Quantile function, bivariate joint density.

Question

Consider random variables $X,Y$ with joint density function $$ f(x, y)=\frac{1}{2 \pi}\left(1+x^2+y^2\right)^{-3 / 2} $$ I want to find the quantile function of $|Y|$. I have learned how to find the quantile function when considering a single random variable, but I am in doubt how to do it for a bivariate function. Since I am considering $|Y|$, I believe that I should first find the marginal density function, $$ f_Y(y)=\int_{-\infty}^{+\infty} f(x, y) d x $$ and then calculate $$ Q_{|Y|}(p)=\inf \left\{y \mid F_Y(|y|)=p\right\} $$ where $F_Y=\int_{-\infty}^y f_Y(t) d t$ Is this the correct procedure?

Answer 1

First you find the marginal density: $f_Y(y)=\int_{\mathbb{R}}f_{X,Y}(x,y)dx=(\pi (y^2+1))^{-1}$; for reference this the density of a standard Cauchy distribution.

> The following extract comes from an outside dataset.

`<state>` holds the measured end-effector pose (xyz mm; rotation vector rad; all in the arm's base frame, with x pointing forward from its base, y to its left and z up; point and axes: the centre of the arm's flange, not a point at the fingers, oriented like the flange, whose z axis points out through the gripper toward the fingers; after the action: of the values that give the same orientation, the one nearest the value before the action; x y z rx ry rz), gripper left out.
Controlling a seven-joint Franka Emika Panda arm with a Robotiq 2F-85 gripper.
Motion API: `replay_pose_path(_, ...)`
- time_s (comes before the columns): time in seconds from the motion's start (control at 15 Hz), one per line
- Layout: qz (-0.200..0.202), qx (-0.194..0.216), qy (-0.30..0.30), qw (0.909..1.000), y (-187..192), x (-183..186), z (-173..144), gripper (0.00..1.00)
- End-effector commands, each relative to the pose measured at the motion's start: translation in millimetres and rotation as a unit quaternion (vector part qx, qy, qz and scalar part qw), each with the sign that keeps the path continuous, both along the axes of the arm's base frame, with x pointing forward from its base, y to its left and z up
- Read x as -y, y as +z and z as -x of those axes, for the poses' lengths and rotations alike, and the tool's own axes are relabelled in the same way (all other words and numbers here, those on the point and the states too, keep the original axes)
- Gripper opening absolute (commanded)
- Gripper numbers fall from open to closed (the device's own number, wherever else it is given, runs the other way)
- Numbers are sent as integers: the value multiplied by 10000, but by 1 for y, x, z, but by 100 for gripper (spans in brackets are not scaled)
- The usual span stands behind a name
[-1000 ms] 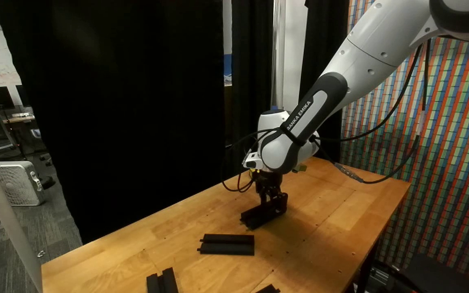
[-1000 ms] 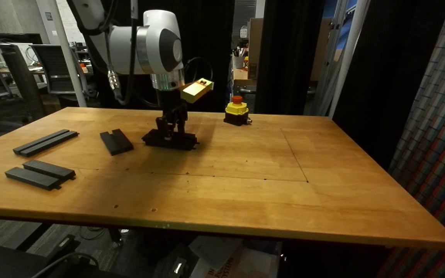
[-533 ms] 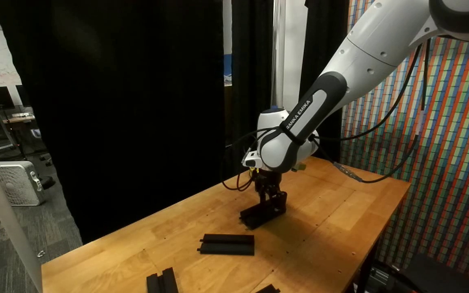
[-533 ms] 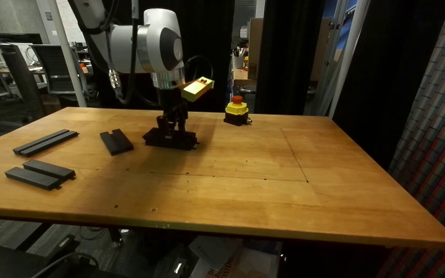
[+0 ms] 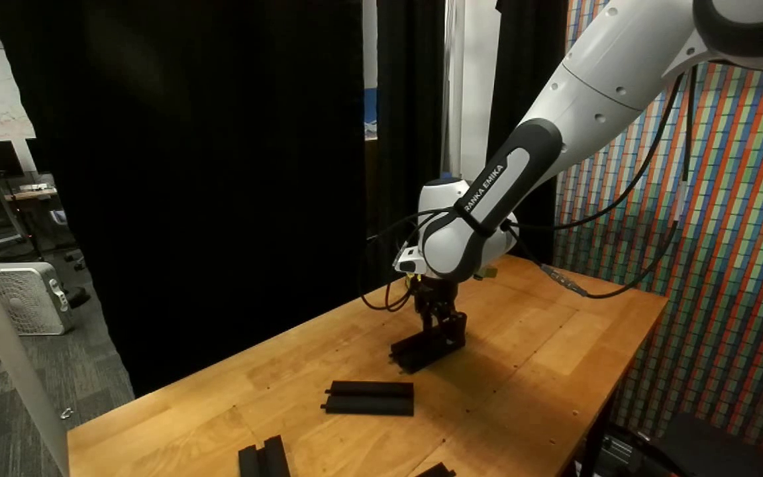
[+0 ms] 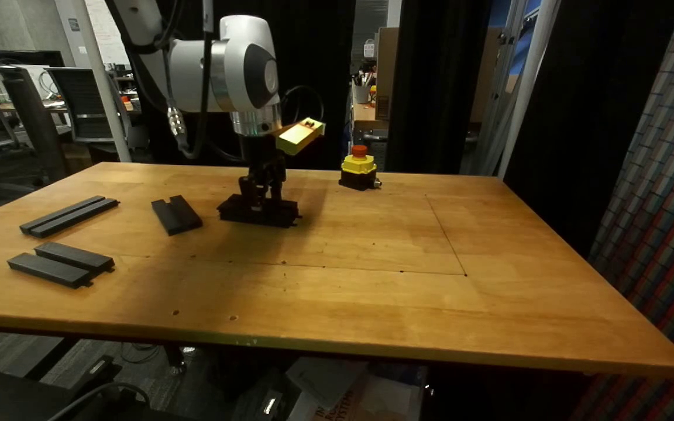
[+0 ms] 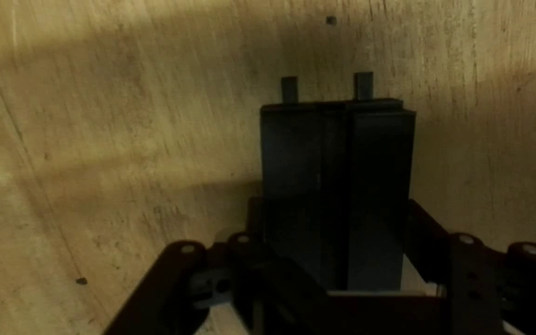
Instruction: Stack the black pieces together
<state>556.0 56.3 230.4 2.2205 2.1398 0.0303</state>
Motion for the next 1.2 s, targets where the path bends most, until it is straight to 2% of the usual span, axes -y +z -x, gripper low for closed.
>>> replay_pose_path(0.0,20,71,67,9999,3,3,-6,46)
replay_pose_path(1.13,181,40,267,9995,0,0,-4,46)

Then you find the cumulative distribution function of $|Y|$ (note the rv is s.t. $P(Y=y)=0,\,\forall y$): we obtain $F_{|Y|}(y)=F_Y(y)-F_Y(-y)=$$\frac{1}{\pi}(\arctan(y)-\arctan(-y)),\,y \geq 0$. The quantile function is defined through $F_{|Y|}$: by definition $Q_{|Y|}(u)=\inf\{y\geq 0:F_{|Y|}(y)\geq u\}$. We can invert the cumulative distribution directly with this property: $\arctan(-y)=-\arctan(y)$. So $$\frac{2}{\pi}\arctan(y)=u\implies Q_{|Y|}(u)=\tan(u\pi/2)$$